Hematopoietic stem cells, known as blood stem cells, are crucial for producing all types of blood cells throughout a person's life. As individuals age, the ability of these stem cells to renew themselves and produce new blood cells declines, which can lead to health issues. Researchers at Lund Stem Cell Center are particularly interested in studying hematopoietic stem cells, their changes with age, and the factors contributing to this decline.
Anna Konturek-Ciesla, a researcher at Lund Stem Cell Center and the lead author of the study explains, "In our research, which focuses on hematopoiesis, or blood cell formation, many studies have attempted to analyze the changes associated with aging in blood stem cells using gene expression profiling. Studying gene expression is essential for understanding how cells function and respond to different stimuli."
Today, performing gene expression analysis on young and aged hematopoietic stem cells is a common practice, used to understand the changes associated with aging. Despite this wealth of knowledge, Anna Konturek-Ciesla noted that there is still no consensus about the molecular profile of aged hematopoietic stem cells. "Even though many studies have looked into this, there are still differences in what they have found. We wanted to find out why,” she states.
A closer look at gene expression changes in aging blood stem cells
Suspecting that experimental procedures used during gene expression analysis might be influencing the results, they examined how stress-related genes behaved in cells collected under different conditions. "When we looked at our data, we noticed a pattern of stress-induced changes in gene activity, especially in cells exposed to higher temperatures during isolation," explains David Bryder, Professor of Molecular Hematology at Lund University, and research group leader at Lund Stem Cell Center.

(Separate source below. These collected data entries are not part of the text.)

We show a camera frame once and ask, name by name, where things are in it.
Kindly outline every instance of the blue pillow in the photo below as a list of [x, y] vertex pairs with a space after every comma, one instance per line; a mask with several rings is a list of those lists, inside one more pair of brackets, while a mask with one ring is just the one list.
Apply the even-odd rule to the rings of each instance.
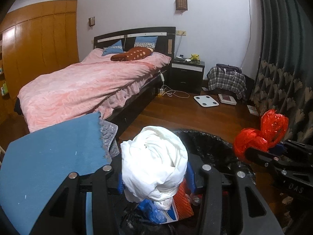
[[136, 37], [134, 47], [156, 48], [157, 36]]
[[117, 43], [103, 49], [102, 56], [106, 56], [108, 54], [120, 54], [124, 53], [122, 41], [119, 40]]

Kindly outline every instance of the wall sconce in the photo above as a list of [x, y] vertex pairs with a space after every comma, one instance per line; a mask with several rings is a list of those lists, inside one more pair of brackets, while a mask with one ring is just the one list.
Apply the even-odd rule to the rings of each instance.
[[91, 17], [88, 19], [88, 25], [92, 28], [95, 25], [94, 17]]
[[188, 10], [187, 0], [176, 0], [176, 10], [187, 11]]

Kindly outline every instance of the blue board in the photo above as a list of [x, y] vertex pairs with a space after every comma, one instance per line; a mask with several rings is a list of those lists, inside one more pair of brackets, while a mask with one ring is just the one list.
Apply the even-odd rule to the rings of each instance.
[[30, 233], [70, 172], [85, 175], [108, 164], [100, 139], [99, 116], [92, 113], [65, 121], [8, 146], [0, 169], [0, 205], [21, 235]]

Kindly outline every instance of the plaid cloth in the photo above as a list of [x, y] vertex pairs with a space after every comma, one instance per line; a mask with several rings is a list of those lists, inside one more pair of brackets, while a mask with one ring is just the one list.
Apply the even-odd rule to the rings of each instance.
[[207, 74], [209, 80], [209, 90], [221, 88], [232, 91], [237, 95], [238, 100], [245, 99], [246, 79], [245, 75], [235, 71], [223, 71], [219, 68], [212, 67]]

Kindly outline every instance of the dark green curtain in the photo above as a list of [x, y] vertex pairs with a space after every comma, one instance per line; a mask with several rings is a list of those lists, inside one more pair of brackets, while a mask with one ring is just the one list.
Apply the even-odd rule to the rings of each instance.
[[313, 27], [296, 0], [262, 0], [264, 40], [250, 97], [289, 118], [285, 139], [313, 144]]

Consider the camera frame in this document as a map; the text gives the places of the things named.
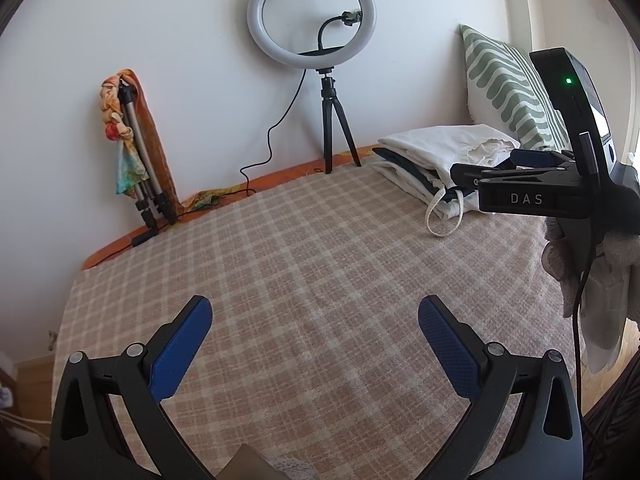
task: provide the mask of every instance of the metal screw
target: metal screw
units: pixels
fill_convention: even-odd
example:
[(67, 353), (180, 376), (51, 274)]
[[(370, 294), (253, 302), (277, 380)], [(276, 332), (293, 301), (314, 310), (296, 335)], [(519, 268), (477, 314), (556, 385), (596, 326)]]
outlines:
[(549, 359), (555, 363), (562, 361), (562, 354), (558, 350), (549, 350)]
[(489, 343), (486, 346), (486, 349), (489, 351), (491, 355), (502, 355), (504, 354), (504, 346), (500, 343)]
[(76, 364), (76, 363), (79, 363), (80, 361), (82, 361), (82, 352), (73, 352), (69, 356), (70, 363)]
[(140, 354), (142, 354), (142, 345), (140, 343), (133, 343), (127, 348), (129, 357), (138, 357)]

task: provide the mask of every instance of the stack of folded clothes
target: stack of folded clothes
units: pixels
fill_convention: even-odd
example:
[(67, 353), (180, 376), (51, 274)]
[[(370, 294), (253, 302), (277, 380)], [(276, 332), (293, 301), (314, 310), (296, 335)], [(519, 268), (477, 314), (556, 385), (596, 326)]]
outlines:
[[(499, 168), (509, 163), (511, 150), (520, 143), (485, 124), (473, 126), (432, 126), (378, 139), (381, 157), (372, 166), (402, 190), (428, 205), (424, 223), (435, 236), (455, 231), (465, 211), (480, 211), (478, 192), (455, 185), (450, 169), (453, 164), (473, 164)], [(446, 232), (434, 232), (431, 213), (458, 222)]]

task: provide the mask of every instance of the striped cushion
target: striped cushion
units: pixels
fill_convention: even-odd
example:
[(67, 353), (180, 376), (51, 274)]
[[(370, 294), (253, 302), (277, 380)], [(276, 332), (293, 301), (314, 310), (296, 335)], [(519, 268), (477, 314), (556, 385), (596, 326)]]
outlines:
[(474, 122), (519, 140), (525, 150), (563, 149), (569, 141), (564, 121), (527, 56), (466, 25), (460, 33)]

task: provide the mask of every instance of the bed
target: bed
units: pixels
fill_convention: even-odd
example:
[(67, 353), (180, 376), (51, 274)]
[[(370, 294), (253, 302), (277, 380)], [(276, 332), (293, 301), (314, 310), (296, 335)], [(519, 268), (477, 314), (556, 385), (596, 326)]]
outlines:
[[(424, 209), (368, 164), (343, 166), (84, 270), (60, 329), (54, 392), (71, 352), (119, 354), (201, 294), (213, 327), (163, 405), (212, 473), (246, 443), (311, 462), (323, 480), (413, 479), (467, 406), (418, 328), (424, 296), (439, 295), (485, 341), (534, 356), (556, 348), (570, 374), (574, 361), (558, 284), (540, 266), (542, 219), (469, 213), (435, 238)], [(116, 413), (152, 467), (121, 403)]]

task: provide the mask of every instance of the white cable
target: white cable
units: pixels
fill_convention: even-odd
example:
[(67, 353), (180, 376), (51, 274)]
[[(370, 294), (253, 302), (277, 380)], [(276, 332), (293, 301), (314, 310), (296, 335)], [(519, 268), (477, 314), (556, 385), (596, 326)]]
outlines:
[(31, 431), (31, 433), (35, 433), (37, 436), (42, 437), (43, 439), (45, 439), (47, 441), (49, 440), (49, 437), (47, 435), (45, 435), (41, 431), (34, 430), (31, 426), (28, 426), (27, 424), (25, 424), (23, 422), (20, 422), (19, 420), (10, 419), (9, 417), (4, 416), (4, 414), (0, 414), (0, 418), (2, 420), (6, 420), (7, 422), (9, 422), (11, 424), (15, 424), (16, 426), (21, 426), (25, 430), (29, 430), (29, 431)]
[(21, 420), (23, 422), (30, 422), (31, 424), (51, 424), (50, 420), (37, 420), (36, 418), (24, 418), (20, 415), (14, 415), (13, 413), (6, 412), (5, 410), (0, 410), (0, 415), (5, 415), (9, 418), (15, 418), (16, 420)]

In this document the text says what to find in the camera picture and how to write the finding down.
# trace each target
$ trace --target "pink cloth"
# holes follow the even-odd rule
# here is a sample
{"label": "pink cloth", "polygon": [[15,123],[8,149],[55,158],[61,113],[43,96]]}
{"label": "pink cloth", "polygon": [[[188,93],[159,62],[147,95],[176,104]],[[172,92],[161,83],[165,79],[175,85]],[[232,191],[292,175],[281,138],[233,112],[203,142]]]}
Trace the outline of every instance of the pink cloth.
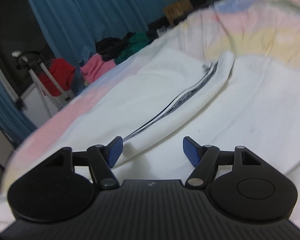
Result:
{"label": "pink cloth", "polygon": [[107,73],[109,70],[113,69],[116,66],[114,60],[103,61],[101,55],[98,53],[93,55],[86,65],[80,68],[80,72],[83,78],[91,84],[103,74]]}

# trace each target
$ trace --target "curtain fold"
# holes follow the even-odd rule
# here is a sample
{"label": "curtain fold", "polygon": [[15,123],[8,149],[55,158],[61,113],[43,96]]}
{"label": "curtain fold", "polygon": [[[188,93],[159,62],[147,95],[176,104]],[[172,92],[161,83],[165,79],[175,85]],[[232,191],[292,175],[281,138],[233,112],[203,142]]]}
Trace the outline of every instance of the curtain fold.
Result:
{"label": "curtain fold", "polygon": [[0,82],[0,128],[20,145],[35,129],[36,126],[11,101]]}
{"label": "curtain fold", "polygon": [[79,68],[107,37],[147,30],[178,0],[28,0],[56,57]]}

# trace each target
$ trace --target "curtain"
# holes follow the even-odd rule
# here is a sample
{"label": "curtain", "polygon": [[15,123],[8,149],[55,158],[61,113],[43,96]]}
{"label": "curtain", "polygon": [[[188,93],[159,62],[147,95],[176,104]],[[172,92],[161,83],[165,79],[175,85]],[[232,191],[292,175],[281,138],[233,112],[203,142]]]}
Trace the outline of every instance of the curtain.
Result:
{"label": "curtain", "polygon": [[28,0],[49,46],[79,68],[107,37],[142,32],[178,0]]}
{"label": "curtain", "polygon": [[35,125],[15,107],[0,82],[0,129],[14,144],[20,145],[35,129]]}

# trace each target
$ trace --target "ribbed black surface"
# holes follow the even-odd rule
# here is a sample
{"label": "ribbed black surface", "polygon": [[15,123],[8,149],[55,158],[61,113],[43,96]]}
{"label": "ribbed black surface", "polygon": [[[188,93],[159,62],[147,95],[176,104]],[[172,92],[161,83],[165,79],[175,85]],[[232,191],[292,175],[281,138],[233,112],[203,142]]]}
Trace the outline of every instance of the ribbed black surface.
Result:
{"label": "ribbed black surface", "polygon": [[47,225],[17,221],[1,236],[9,240],[300,240],[300,230],[287,220],[249,225],[231,220],[210,204],[202,191],[188,190],[178,180],[127,180],[103,191],[74,219]]}

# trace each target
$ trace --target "red cloth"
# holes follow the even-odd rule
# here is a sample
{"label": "red cloth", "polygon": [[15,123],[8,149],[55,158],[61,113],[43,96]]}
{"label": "red cloth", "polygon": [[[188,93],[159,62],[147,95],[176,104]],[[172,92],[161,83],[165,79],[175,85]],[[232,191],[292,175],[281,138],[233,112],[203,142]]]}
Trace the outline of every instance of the red cloth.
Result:
{"label": "red cloth", "polygon": [[[49,72],[64,91],[70,90],[75,67],[71,66],[63,58],[57,58],[52,60],[52,65],[49,69]],[[58,97],[61,95],[61,92],[53,84],[46,73],[38,75],[38,78],[52,96]]]}
{"label": "red cloth", "polygon": [[113,69],[116,66],[116,63],[114,60],[106,61],[104,62],[102,60],[101,55],[98,53],[93,55],[86,65],[80,68],[80,72],[83,76],[83,78],[91,84],[95,80],[97,80],[99,77],[101,77],[103,74],[108,72],[109,70]]}

Cell isolation techniques refer to procedures used to identify and separate specific cells from a complex mixture of cells or tissue. The goal is to isolate individual cells or to sort them based on a selected characteristic, thereby generating a homogenous cell population ready for analysis.
Further examination of publicly available data on hematopoiesis revealed that this pattern of stress-related changes in gene activity could be linked to the isolation procedure. David Bryder highlights, "We found that these stress-induced changes were more common in cells isolated from organs that require mechanical and/or enzymatic treatment, such as the heart or lungs, suggesting that the isolation procedure plays a significant role."
What does this mean for future aging research?
The significance of these findings goes beyond stem cell research as David Bryder points out, "This stress response isn't limited to stem cells; it can happen in any type of cell." The researchers highlight the importance of being cautious during experimental design and data interpretation to ensure the accuracy of research findings.
"Some previous studies may have drawn conclusions based on stress-related genes, leading to potentially incorrect assumptions about aging processes in the blood system," David Bryder notes. "By being more careful, we can ensure that our research findings are reliable and help advance our understanding of cell biology and aging."
Anna Konturek-Ciesla adds, "Future studies should plan experiments carefully to minimize variations and consider the potential influence of stress-related gene activity. Every step of gene expression profiling, from isolating cells to analyzing results, can introduce errors. Therefore, it is important to optimize experimental conditions and interpret results cautiously."
This study expands on the current understanding of stem cells and aging, underscoring the significance of evaluating how laboratory procedures may influence research results. The aim for these findings is to enhance the quality and accuracy of future studies in the fields of hematopoiesis, stem cell biology, and aging.